Be that as it may, one of her cohorts (played by Yoo Seung-mok) confounded by her amorality is driven by jealous desperation to dig into Cho's past until he discovers that her warped psychosexual development is rooted in a middle school incident involving three boys and one untimely death. This is as much as I've pieced together. Her cohort may know more. I'm not so sure. I do have a sense that Lee Ha's convoluted plot intends layers I can't fathom but I maintain that the two greatest pleasures of Bewitching Attraction lie well outside his nutty narrative.
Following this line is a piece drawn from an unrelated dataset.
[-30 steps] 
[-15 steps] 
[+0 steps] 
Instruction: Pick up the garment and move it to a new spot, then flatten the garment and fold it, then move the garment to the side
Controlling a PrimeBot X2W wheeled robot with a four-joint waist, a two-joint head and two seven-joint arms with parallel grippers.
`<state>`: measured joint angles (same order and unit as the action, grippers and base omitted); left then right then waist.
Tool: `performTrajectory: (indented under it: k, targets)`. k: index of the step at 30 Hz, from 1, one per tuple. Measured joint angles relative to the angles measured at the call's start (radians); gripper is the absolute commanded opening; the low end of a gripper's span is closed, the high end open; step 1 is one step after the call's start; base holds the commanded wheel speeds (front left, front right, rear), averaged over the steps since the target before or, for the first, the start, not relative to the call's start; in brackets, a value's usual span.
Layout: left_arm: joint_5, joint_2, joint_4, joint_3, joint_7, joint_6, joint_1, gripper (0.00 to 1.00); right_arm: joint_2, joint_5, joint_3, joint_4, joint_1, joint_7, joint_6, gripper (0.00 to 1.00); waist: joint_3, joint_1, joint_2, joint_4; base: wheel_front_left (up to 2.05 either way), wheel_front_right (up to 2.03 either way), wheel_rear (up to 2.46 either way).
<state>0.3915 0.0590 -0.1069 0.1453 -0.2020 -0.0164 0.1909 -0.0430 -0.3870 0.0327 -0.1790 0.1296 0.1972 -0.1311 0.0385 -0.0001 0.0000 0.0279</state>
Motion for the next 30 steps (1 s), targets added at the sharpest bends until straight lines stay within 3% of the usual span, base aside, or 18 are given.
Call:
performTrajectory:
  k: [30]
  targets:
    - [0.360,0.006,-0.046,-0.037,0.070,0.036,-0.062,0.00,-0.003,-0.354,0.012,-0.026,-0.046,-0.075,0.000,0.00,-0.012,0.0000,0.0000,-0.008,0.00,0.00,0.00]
The first is compositional. Lee knows how to create a picture, something established early on with his magnificent group portrait of a priest and a gaggle of nuns on the coast. Those photo-worthy moments the conversation under umbrellas, the drunk encounter in the hallway, the nude face-off in bed keep coming throughout Bewitching Attraction so that you almost feel as though Lee's written a story simply to connect the pictures in his head. The movie's second pull is performative. Moon, the same actress who blew me away in Oasis, lives up to this movie's title by managing to slink with a limp and play nude scenes in such a way that the men's shirtlessness feels as revealing as her own. She's never less than fascinating. You can understand why the men want her character, why the director wanted Moon and why Moon wanted the part, given how much she's made of it.